Irony doesn't seem to be something that Kezia Dugdale has a grasp of.  Today she has called for 'an end to control freakery at party conferences'.  She says that
Labour should not be afraid of its members' views - whether they want to debate the future of Trident or welfare reform
 Meanwhile we have the omnishambles that is the Labour leadership contest, with people being denied votes, despite having paid their 3 quid (non-refundable), being trade union leaders or indeed Labour party members.  No control freakery there then.

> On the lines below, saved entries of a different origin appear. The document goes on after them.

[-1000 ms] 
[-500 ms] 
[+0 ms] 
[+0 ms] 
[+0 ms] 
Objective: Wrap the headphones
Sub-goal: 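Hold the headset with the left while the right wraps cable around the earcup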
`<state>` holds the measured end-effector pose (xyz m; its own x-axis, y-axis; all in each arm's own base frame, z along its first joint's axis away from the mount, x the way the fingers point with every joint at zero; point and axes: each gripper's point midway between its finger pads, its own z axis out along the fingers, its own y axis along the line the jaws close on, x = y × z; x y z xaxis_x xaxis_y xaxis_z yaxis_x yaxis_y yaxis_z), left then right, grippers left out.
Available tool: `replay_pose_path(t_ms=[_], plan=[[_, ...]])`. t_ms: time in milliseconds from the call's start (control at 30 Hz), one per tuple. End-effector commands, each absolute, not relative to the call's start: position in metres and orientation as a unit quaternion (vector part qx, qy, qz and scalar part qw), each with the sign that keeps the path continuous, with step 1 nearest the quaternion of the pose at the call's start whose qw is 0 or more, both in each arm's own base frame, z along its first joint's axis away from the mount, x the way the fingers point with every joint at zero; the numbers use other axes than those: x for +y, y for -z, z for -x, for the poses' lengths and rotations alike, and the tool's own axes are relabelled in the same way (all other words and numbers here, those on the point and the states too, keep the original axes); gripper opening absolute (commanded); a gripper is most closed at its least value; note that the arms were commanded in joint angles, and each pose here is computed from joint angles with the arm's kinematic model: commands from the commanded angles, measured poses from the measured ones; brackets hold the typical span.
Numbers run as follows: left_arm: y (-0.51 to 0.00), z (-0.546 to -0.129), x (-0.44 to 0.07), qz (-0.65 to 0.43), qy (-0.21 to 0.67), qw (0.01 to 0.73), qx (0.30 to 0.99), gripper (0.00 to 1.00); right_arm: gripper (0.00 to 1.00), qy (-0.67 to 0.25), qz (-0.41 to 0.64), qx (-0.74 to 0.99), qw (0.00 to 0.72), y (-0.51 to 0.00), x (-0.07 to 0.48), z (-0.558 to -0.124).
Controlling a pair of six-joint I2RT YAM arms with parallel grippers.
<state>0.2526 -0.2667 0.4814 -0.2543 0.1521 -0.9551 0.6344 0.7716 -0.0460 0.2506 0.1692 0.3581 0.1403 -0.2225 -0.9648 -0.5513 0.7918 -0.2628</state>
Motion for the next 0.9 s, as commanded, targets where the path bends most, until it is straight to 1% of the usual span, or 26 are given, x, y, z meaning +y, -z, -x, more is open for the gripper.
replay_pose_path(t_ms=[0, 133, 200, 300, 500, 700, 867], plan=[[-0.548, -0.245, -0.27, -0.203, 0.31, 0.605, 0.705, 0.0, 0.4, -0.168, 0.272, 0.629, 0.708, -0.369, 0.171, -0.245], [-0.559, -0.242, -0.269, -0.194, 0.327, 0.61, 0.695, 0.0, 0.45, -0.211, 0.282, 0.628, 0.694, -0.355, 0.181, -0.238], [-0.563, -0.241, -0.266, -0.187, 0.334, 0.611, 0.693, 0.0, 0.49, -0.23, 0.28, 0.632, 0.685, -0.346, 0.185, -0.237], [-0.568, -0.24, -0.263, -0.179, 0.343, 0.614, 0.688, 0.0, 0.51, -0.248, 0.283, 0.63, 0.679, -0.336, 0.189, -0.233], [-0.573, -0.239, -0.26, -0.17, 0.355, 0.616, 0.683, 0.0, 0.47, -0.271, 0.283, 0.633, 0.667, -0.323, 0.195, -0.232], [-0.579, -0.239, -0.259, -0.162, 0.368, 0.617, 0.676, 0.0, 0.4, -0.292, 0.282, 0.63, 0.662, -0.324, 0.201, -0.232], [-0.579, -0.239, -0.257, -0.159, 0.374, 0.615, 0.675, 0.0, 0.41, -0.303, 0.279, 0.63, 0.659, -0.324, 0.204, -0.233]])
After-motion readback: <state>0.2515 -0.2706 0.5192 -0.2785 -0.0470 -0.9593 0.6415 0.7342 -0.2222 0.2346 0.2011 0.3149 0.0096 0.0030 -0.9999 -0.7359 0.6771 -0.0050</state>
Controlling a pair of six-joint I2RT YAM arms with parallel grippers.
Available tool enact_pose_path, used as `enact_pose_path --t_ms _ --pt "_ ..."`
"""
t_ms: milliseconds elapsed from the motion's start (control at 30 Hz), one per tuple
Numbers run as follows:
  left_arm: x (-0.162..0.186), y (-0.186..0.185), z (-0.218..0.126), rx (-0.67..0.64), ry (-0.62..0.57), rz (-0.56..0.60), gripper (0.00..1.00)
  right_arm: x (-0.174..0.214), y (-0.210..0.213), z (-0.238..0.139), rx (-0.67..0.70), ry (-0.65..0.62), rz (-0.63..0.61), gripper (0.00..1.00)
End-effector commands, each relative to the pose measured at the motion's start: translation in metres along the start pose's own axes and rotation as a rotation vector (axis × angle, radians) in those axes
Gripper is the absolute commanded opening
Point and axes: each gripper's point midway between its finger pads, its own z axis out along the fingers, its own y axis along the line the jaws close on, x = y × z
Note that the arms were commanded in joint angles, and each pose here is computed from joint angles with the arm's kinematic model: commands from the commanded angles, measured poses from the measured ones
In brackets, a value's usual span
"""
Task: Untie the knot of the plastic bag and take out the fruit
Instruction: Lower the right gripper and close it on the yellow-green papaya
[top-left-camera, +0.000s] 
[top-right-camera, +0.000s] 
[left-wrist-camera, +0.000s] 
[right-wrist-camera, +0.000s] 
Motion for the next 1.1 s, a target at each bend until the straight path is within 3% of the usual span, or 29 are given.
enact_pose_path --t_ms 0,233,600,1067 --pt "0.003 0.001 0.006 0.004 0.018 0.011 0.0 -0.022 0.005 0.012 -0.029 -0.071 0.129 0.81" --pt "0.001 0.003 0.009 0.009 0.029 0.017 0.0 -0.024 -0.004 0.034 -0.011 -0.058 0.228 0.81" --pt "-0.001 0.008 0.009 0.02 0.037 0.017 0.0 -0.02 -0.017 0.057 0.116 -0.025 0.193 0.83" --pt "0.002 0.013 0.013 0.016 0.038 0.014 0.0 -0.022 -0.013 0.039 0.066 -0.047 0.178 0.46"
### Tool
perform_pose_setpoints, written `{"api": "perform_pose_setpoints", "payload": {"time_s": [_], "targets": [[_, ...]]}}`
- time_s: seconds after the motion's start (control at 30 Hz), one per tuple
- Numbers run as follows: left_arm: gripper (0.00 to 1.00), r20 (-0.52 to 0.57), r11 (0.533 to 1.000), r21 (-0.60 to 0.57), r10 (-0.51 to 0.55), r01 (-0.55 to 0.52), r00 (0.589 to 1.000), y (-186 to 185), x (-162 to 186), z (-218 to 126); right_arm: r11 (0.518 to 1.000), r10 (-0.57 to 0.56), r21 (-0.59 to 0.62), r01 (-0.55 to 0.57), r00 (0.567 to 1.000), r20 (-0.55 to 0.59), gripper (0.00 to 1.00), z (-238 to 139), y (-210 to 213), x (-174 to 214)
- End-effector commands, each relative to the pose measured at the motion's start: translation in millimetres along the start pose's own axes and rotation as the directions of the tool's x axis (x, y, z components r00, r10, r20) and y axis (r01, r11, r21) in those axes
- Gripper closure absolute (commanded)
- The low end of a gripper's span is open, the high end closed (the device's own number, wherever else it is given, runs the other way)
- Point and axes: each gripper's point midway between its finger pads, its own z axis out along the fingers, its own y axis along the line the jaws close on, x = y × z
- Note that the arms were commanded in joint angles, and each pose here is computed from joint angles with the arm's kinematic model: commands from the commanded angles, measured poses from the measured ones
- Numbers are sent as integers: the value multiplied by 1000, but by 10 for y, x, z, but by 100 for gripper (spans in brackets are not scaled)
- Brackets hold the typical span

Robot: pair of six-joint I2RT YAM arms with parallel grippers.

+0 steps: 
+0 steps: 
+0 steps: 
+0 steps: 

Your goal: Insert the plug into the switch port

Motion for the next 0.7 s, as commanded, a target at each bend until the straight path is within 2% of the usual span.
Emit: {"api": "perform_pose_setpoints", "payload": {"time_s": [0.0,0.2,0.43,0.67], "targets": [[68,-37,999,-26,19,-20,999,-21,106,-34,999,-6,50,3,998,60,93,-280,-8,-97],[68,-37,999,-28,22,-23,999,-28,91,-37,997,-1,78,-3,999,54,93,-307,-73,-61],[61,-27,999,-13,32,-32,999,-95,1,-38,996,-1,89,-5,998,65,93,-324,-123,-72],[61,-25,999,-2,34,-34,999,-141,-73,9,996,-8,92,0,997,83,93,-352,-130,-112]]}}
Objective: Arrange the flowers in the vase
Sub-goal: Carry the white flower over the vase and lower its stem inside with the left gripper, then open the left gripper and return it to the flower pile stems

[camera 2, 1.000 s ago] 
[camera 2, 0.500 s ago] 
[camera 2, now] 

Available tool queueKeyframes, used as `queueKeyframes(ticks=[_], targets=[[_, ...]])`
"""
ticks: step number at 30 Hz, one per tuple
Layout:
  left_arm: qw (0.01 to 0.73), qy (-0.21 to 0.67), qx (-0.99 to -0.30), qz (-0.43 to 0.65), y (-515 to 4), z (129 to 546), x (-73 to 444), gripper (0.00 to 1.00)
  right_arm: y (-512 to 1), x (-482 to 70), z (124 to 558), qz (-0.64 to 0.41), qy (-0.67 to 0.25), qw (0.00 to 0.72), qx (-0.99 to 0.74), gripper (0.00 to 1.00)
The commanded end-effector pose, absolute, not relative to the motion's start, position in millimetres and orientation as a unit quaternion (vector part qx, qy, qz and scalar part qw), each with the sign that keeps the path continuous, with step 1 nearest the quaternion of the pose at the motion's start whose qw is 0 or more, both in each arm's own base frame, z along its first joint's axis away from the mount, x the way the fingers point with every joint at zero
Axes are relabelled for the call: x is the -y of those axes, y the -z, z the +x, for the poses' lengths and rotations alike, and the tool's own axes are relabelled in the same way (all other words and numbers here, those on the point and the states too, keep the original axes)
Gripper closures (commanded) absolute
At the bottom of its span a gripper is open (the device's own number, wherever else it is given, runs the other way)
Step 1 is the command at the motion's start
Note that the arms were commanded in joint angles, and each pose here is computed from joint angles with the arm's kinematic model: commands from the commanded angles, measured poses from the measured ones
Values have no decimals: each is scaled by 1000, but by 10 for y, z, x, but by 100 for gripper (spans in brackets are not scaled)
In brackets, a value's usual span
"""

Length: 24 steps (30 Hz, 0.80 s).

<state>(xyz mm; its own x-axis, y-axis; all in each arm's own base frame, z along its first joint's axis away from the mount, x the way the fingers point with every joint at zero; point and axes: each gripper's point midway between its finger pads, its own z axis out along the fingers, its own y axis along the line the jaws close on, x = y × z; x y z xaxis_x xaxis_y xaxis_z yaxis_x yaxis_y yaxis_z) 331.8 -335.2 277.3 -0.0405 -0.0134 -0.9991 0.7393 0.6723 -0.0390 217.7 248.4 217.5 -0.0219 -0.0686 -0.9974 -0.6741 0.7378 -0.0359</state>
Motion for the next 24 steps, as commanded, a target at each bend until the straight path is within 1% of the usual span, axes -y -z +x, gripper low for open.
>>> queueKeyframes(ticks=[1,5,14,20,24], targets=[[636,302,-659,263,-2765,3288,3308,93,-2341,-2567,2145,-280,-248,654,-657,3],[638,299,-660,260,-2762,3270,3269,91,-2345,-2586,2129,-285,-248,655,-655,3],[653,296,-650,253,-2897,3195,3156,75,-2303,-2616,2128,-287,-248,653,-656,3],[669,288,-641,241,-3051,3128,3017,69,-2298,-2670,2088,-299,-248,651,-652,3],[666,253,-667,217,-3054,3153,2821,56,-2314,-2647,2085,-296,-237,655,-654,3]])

And where did Kezia get her wizard wheeze from?  Could it be Jeremy Corbyn?  Surely not!  Don't need a weatherman to tell which way the wind blows, do we Kezia?

She also says that
The days of conference control freakery in all political parties in Scotland must come to an end.
Quite how she knows what goes on at other party conferences I'm not sure.  I can speak from experience when I say that any SNP member can propose a motion to their branch for consideration for conference.  If the branch votes in favour of putting it forward it is then passed to a committee who consider all the incoming proposals and select the ones for conference, presumably weeding out similar ones in the interests of time constraints.  When it comes to voting on conference motions, a delegate's branch may mandate how they are to vote on a particular issue, or the branch may allow their delegates to vote as they wish.  If the vote is mandated, it will be as a result of a vote taken in branch  prior to the conference.  Last time I attended as a delegate, we had a free vote on all issues.

I have no idea how any of the other political parties organise their conferences, and I rather suspect Ms Dugdale doesn't either...

Sunday, 23 August 2015

Rage, rage...

In today's Sunday Herald this is a story that made me angry.  Very angry.  It seems that call-centre workers  who deal with applications for Universal Credit and who have to call unsuccessful applicants to inform them of this are being given guidance on how to deal with people who threaten self-harm or suicide.  The guidance includes a pink laminated card to be waved above ones head when dealing with a suicidal person, like some grotesque game-show.  It includes questions to be asked, such as how the person intends to self-harm or commit suicide and when they intend to do it.  To what end?  So that the call-centre employee, who is not a doctor, a nurse, a psychologist, can make an assessment of the degree of risk.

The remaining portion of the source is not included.